- [Exercise details]: Each line of the material must be reproduced exactly; pictures stay out.
● ● ● ● ●
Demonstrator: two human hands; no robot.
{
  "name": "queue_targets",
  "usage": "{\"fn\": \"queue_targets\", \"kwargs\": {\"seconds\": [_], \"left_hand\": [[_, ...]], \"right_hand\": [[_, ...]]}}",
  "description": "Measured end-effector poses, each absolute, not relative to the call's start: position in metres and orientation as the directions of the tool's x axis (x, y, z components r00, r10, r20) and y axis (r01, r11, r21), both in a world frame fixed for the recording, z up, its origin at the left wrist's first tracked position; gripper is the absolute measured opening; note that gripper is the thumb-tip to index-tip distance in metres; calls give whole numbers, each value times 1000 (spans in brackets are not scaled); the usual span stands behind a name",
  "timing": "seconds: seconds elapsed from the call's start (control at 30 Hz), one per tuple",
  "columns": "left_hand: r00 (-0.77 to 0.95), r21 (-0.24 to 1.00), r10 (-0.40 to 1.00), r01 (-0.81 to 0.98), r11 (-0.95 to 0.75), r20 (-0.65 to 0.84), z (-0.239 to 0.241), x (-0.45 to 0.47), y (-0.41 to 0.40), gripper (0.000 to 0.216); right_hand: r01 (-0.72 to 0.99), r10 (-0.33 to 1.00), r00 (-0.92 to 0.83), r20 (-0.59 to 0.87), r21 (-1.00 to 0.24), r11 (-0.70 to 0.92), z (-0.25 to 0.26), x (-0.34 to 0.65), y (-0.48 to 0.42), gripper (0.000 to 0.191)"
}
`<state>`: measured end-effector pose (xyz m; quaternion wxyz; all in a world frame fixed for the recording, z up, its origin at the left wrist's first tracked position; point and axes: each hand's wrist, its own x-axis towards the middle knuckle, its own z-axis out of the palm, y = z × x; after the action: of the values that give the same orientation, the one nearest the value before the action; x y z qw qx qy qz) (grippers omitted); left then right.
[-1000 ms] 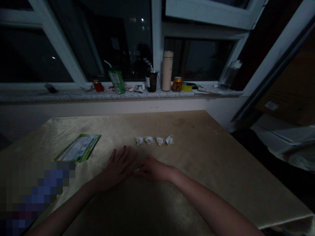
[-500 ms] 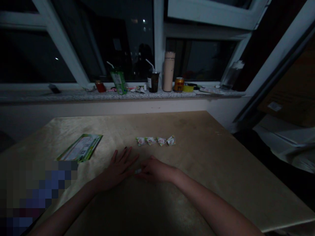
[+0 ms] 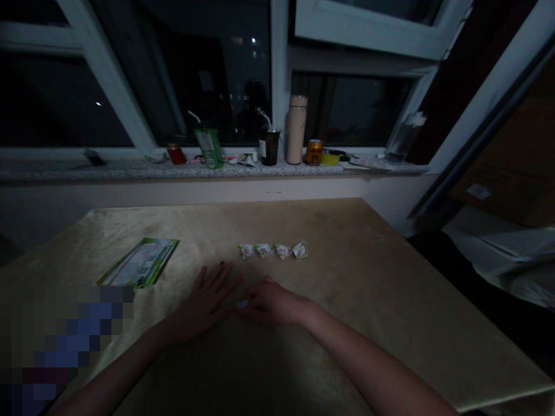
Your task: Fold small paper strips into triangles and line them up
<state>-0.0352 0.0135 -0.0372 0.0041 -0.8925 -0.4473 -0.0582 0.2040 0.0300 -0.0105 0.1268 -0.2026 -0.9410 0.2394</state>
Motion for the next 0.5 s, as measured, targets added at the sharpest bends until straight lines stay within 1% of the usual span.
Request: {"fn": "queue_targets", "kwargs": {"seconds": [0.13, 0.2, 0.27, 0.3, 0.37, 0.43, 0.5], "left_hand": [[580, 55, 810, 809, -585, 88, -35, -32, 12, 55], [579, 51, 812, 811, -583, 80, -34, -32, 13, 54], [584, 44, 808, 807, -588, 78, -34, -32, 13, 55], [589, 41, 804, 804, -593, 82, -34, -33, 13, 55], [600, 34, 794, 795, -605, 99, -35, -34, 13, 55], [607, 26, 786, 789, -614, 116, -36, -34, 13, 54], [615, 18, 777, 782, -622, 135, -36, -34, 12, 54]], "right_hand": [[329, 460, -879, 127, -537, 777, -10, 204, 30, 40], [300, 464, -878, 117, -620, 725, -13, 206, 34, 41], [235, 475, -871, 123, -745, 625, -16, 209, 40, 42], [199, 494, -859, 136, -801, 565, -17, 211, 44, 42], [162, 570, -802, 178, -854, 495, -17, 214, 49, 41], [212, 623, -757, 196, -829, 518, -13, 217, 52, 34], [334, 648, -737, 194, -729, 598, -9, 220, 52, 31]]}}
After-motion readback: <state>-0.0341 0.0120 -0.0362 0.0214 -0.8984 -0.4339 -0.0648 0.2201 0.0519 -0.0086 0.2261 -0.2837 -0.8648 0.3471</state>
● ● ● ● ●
- [Answer to the problem]:
Demonstrator: two human hands; no robot.
{
  "name": "queue_targets",
  "usage": "{\"fn\": \"queue_targets\", \"kwargs\": {\"seconds\": [_], \"left_hand\": [[_, ...]], \"right_hand\": [[_, ...]]}}",
  "description": "Measured end-effector poses, each absolute, not relative to the call's start: position in metres and orientation as the directions of the tool's x axis (x, y, z components r00, r10, r20) and y axis (r01, r11, r21), both in a world frame fixed for the recording, z up, its origin at the left wrist's first tracked position; gripper is the absolute measured opening; note that gripper is the thumb-tip to index-tip distance in metres; calls give whole numbers, each value times 1000 (spans in brackets are not scaled); the usual span stands behind a name",
  "timing": "seconds: seconds elapsed from the call's start (control at 30 Hz), one per tuple",
  "columns": "left_hand: r00 (-0.77 to 0.95), r21 (-0.24 to 1.00), r10 (-0.40 to 1.00), r01 (-0.81 to 0.98), r11 (-0.95 to 0.75), r20 (-0.65 to 0.84), z (-0.239 to 0.241), x (-0.45 to 0.47), y (-0.41 to 0.40), gripper (0.000 to 0.216); right_hand: r01 (-0.72 to 0.99), r10 (-0.33 to 1.00), r00 (-0.92 to 0.83), r20 (-0.59 to 0.87), r21 (-1.00 to 0.24), r11 (-0.70 to 0.92), z (-0.25 to 0.26), x (-0.34 to 0.65), y (-0.48 to 0.42), gripper (0.000 to 0.191)"
}
`<state>`: measured end-effector pose (xyz m; quaternion wxyz; all in a world frame fixed for the recording, z up, its origin at the left wrist's first tracked position; point and axes: each hand's wrist, its own x-axis towards the middle knuckle, its own z-axis out of the palm, y = z × x; after the action: of the values that give the same orientation, the one nearest the value before the action; x y z qw qx qy qz) (grippers omitted); left then right.
[-1000 ms] 
[-500 ms] 
[+0 ms] 
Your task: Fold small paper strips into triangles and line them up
<state>-0.0352 0.0135 -0.0372 0.0041 -0.8925 -0.4473 -0.0582 0.2040 0.0300 -0.0105 0.1268 -0.2026 -0.9410 0.2394</state>
Motion for the next 0.5 s, as measured, targets added at the sharpest bends until straight lines stay within 1% of the usual span.
Request: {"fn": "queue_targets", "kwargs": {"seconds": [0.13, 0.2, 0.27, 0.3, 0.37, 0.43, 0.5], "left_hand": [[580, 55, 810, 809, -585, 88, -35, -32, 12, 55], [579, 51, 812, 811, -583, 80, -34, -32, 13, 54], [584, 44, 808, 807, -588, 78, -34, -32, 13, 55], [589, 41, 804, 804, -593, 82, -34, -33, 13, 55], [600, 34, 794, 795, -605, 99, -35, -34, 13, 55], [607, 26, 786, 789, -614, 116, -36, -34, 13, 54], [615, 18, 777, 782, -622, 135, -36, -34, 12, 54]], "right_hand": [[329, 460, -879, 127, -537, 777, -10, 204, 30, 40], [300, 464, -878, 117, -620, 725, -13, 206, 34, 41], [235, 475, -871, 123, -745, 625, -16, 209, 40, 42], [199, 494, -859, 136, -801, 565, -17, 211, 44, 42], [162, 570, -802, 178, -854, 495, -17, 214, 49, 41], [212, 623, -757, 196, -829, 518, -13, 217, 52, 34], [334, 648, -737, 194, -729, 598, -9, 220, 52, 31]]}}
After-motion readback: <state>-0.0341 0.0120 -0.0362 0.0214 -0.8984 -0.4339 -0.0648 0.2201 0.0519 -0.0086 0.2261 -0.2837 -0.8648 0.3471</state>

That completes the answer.